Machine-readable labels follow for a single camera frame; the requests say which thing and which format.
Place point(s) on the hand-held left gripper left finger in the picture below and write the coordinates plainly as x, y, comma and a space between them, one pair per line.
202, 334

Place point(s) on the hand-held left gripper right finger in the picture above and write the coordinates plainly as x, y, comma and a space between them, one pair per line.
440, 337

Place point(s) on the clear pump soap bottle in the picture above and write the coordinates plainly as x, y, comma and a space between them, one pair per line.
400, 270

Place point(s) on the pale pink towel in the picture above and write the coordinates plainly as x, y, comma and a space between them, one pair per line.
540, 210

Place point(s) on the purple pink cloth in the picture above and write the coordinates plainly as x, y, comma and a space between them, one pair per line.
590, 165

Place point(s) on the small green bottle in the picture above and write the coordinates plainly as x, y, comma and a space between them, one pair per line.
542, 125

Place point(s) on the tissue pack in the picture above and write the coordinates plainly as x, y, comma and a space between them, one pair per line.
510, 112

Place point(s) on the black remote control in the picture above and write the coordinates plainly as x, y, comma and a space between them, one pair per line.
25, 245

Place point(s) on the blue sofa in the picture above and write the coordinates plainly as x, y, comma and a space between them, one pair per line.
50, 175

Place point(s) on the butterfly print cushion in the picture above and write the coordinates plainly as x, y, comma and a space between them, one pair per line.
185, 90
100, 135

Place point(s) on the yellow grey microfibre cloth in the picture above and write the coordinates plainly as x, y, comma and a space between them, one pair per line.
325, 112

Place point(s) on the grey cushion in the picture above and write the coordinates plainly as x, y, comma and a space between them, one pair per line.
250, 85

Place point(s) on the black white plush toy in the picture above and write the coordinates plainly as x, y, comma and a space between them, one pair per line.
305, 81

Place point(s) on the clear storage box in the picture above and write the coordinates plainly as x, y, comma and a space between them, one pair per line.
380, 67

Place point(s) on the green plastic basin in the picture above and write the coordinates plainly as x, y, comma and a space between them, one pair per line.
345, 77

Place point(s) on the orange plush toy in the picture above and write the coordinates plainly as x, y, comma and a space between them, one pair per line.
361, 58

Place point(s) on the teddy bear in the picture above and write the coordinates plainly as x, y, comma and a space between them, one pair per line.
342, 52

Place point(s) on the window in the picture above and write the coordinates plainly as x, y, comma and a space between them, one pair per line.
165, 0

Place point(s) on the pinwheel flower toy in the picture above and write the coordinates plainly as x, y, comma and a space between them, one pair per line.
_ _ _ _ _
Retype the entire listing word for word.

Machine-readable labels follow for a single camera frame; the requests say which thing and which format.
Place point(s) on the hand-held left gripper left finger in the picture below and write the coordinates plainly as x, y, comma and a space between them, one pair per line.
202, 334

Place point(s) on the hand-held left gripper right finger in the picture above and write the coordinates plainly as x, y, comma and a space between them, one pair per line.
440, 337

Place point(s) on the clear pump soap bottle in the picture above and write the coordinates plainly as x, y, comma and a space between them, one pair per line.
400, 270

Place point(s) on the pale pink towel in the picture above and write the coordinates plainly as x, y, comma and a space between them, one pair per line.
540, 210

Place point(s) on the purple pink cloth in the picture above and write the coordinates plainly as x, y, comma and a space between them, one pair per line.
590, 165

Place point(s) on the small green bottle in the picture above and write the coordinates plainly as x, y, comma and a space between them, one pair per line.
542, 125

Place point(s) on the tissue pack in the picture above and write the coordinates plainly as x, y, comma and a space between them, one pair per line.
510, 112

Place point(s) on the black remote control in the picture above and write the coordinates plainly as x, y, comma and a space between them, one pair per line.
25, 245

Place point(s) on the blue sofa in the picture above and write the coordinates plainly as x, y, comma and a space between them, one pair per line.
50, 175

Place point(s) on the butterfly print cushion in the picture above and write the coordinates plainly as x, y, comma and a space between them, one pair per line.
185, 90
100, 135

Place point(s) on the yellow grey microfibre cloth in the picture above and write the coordinates plainly as x, y, comma and a space between them, one pair per line.
325, 112

Place point(s) on the grey cushion in the picture above and write the coordinates plainly as x, y, comma and a space between them, one pair per line.
250, 85

Place point(s) on the black white plush toy in the picture above and write the coordinates plainly as x, y, comma and a space between them, one pair per line.
305, 81

Place point(s) on the clear storage box in the picture above and write the coordinates plainly as x, y, comma and a space between them, one pair per line.
380, 67

Place point(s) on the green plastic basin in the picture above and write the coordinates plainly as x, y, comma and a space between them, one pair per line.
345, 77

Place point(s) on the orange plush toy in the picture above and write the coordinates plainly as x, y, comma and a space between them, one pair per line.
361, 58

Place point(s) on the teddy bear in the picture above and write the coordinates plainly as x, y, comma and a space between them, one pair per line.
342, 52

Place point(s) on the window in the picture above and write the coordinates plainly as x, y, comma and a space between them, one pair per line.
165, 0

Place point(s) on the pinwheel flower toy in the picture above and write the coordinates plainly as x, y, comma and a space between them, one pair per line.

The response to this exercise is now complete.